__Work to complete__
When the line containing "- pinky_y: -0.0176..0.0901" is found in the data below, copy it and each line after it through the line containing "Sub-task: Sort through", exactly and with no others.

__Data provided__
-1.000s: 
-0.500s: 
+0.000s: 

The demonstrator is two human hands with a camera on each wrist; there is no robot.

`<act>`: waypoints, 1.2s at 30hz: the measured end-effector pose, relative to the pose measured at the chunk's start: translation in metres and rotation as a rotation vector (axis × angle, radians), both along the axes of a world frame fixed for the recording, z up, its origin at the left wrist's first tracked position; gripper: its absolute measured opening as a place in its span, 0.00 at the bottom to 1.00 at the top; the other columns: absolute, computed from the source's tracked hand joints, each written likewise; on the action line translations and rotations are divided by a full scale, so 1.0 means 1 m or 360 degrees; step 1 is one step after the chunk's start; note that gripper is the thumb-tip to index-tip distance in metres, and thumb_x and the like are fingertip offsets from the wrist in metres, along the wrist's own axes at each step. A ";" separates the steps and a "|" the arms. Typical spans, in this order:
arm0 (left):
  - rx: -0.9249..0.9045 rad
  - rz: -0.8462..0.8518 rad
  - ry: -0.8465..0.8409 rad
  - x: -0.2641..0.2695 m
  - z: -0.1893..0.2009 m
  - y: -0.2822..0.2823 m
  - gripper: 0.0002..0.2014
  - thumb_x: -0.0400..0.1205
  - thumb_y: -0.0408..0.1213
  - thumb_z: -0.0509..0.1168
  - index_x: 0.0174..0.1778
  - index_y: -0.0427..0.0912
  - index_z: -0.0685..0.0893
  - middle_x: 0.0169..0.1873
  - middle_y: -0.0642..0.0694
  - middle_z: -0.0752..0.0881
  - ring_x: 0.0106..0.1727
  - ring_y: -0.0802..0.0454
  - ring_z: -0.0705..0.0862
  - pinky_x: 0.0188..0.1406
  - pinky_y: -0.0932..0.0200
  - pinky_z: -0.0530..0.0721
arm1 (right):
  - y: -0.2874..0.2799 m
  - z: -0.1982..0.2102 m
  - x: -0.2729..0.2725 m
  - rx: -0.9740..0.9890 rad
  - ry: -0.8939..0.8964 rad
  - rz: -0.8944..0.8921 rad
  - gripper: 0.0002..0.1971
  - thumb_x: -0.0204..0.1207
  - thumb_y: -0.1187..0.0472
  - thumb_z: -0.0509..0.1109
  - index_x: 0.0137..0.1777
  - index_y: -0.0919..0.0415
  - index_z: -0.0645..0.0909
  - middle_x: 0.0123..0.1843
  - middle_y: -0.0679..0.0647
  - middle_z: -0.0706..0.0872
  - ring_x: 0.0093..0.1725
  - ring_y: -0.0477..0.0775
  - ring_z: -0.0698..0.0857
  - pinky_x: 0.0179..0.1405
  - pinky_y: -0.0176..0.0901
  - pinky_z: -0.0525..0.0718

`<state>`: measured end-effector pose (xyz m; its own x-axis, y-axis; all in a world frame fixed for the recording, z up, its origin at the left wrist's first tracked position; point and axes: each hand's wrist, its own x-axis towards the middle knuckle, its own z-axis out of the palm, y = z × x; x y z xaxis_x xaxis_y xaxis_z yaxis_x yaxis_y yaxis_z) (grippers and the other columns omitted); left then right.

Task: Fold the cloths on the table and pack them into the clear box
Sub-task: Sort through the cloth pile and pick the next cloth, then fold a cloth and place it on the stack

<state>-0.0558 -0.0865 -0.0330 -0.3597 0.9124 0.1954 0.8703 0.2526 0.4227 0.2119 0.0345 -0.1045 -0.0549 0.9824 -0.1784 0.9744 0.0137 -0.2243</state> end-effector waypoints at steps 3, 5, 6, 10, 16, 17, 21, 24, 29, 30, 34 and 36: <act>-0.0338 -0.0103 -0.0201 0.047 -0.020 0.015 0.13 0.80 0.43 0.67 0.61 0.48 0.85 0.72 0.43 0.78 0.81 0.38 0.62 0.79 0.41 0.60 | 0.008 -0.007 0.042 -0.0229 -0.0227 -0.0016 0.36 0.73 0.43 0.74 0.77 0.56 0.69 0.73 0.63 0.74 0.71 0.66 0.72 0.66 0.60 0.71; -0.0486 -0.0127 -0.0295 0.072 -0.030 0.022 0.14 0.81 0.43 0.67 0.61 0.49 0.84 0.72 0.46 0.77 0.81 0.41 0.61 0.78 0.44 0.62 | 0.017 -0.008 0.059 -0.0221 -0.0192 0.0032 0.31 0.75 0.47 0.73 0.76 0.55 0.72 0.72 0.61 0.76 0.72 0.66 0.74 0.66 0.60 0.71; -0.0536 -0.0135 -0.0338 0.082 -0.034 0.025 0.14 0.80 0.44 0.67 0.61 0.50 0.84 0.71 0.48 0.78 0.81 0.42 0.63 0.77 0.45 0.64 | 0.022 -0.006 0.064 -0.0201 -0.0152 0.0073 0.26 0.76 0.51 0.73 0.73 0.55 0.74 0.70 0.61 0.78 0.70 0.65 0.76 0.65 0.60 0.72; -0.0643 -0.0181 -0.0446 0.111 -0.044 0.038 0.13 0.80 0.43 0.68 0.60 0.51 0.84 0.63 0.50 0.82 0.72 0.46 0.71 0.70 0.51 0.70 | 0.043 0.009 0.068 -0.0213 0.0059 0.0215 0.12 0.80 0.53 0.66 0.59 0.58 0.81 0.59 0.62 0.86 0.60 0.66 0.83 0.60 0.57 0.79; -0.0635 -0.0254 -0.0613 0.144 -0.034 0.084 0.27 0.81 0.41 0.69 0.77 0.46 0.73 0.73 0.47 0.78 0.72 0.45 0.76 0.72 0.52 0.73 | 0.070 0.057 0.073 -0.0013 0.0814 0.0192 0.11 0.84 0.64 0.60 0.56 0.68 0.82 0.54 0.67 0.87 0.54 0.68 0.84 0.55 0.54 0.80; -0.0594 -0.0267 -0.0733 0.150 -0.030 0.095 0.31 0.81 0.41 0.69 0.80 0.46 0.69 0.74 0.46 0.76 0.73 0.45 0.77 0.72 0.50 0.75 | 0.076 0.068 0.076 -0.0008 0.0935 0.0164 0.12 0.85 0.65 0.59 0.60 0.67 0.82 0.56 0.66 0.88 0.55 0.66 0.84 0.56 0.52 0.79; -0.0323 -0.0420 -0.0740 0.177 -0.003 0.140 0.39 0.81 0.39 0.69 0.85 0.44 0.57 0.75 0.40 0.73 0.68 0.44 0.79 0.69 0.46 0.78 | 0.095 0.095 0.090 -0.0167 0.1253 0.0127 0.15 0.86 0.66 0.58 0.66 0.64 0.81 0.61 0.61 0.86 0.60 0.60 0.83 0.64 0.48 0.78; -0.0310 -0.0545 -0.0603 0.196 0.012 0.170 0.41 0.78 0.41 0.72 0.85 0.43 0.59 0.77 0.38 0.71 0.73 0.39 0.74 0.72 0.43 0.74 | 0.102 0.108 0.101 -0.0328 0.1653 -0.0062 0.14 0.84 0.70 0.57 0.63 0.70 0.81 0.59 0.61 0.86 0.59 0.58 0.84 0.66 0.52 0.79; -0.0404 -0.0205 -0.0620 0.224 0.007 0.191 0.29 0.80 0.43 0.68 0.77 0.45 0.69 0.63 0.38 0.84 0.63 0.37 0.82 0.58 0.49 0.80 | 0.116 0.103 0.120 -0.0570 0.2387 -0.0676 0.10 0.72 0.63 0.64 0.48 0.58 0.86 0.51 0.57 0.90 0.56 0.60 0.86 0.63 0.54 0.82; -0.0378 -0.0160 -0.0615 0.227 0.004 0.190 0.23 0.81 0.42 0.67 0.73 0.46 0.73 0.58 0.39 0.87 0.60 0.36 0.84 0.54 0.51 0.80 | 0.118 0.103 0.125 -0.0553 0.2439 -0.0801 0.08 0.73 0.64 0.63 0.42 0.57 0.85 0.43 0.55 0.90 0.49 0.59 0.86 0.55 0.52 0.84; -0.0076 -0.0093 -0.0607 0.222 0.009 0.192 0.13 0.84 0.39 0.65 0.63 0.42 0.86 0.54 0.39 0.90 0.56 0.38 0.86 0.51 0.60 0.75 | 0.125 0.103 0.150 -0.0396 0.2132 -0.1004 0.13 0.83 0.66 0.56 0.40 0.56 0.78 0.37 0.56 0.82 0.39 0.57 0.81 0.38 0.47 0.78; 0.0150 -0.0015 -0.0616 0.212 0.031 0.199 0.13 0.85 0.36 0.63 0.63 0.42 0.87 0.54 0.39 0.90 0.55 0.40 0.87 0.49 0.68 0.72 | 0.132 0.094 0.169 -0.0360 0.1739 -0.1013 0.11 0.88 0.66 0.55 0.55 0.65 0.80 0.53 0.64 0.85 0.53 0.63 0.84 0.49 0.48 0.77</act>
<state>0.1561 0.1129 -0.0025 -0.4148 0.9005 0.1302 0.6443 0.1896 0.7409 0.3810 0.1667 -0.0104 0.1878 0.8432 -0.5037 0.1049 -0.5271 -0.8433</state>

__Written solution__
  - pinky_y: -0.0176..0.0901
  - pinky_z: -0.0525..0.0718

`<state>`: measured end-effector pose (xyz m; its own x-axis, y-axis; all in a world frame fixed for the recording, z up, its origin at the left wrist's first tracked position; point and axes: each hand's wrist, its own x-axis towards the middle knuckle, its own z-axis out of the palm, y = z × x; x y z xaxis_x xaxis_y xaxis_z yaxis_x yaxis_y yaxis_z) (grippers and the other columns omitted); left then right.

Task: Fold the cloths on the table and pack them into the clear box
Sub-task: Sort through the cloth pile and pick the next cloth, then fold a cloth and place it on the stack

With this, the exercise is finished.